The NHQR is built on 179 measures assembled across four dimensions of quality-effectiveness, patient safety, timeliness, and patient centeredness. This year's report focuses on the state of health care quality for a group of 46 "core" report measures which represent the most important and scientifically credible measures of quality for the Nation, as selected by the Department of Health and Human Services (HHS) Interagency Work Group.i The distillation of 46 core measures for the 2005 report provides a more readily understandable summary and explanation of the key results derived from the data.ii Also included in the report are four new composite measures, which summarize data from a collection of individual measures. Composite measures were created for heart attack, heart failure, pneumonia, and patient centered care, in addition to an overall measure of the state of health care quality improvement.

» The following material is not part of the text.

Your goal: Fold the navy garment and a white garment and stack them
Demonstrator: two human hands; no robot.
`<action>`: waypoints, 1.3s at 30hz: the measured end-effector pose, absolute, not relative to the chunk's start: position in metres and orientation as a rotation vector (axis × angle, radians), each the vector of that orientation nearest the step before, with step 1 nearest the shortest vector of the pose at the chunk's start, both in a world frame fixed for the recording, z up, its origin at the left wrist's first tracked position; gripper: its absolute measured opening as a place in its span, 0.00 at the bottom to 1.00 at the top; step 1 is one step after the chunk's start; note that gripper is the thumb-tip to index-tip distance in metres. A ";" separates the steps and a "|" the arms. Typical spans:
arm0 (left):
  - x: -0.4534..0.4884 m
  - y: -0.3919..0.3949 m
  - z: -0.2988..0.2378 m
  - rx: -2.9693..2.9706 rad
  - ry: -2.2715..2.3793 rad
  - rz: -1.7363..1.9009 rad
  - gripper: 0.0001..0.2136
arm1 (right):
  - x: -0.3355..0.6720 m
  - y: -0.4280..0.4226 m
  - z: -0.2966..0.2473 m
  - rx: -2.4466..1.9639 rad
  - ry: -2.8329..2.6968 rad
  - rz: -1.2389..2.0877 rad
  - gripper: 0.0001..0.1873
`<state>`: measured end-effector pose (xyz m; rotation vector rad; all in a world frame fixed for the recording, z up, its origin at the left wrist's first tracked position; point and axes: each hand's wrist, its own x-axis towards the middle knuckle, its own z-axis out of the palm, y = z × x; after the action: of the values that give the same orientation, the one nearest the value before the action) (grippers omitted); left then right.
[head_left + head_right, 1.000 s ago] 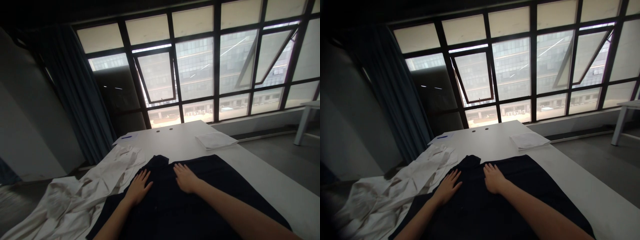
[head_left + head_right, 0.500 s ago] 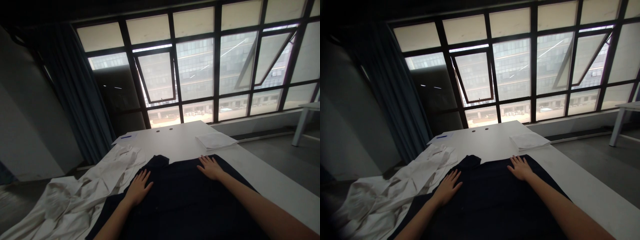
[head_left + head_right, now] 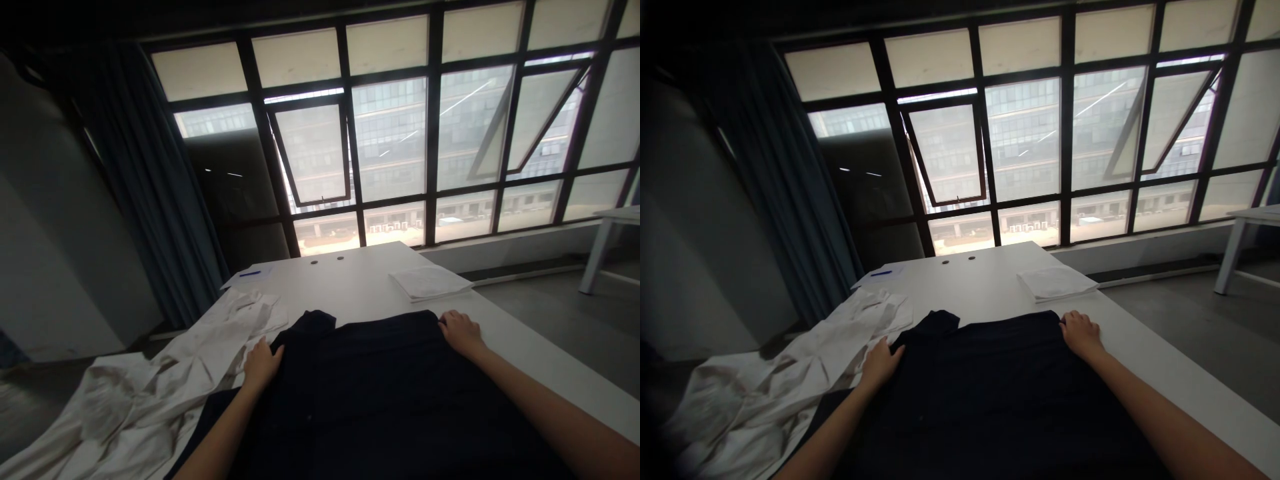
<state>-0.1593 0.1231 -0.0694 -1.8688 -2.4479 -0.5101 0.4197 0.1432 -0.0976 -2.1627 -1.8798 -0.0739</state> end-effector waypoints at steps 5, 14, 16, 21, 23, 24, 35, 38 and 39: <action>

Four themes that emerge from the 2005 NHQR extend the meaning of those from the 2003 and 2004 reports and add new dimensions on understanding change over time:
- Health care quality continues to improve at a modest pace across most measures of quality.
- Health care quality improvement is variable, with notable areas of high performance.
- Health care quality is improving, but more remains to be done to achieve optimal quality.
- Sustained rates of quality improvement are possible.
i The HHS Interagency Work Group, which represents 18 HHS agencies and offices, was formed to provide advice and support to the report team.
ii Data on all NHQR measures are available in the Data Tables Appendix at www.qualitytools.ahrq.gov.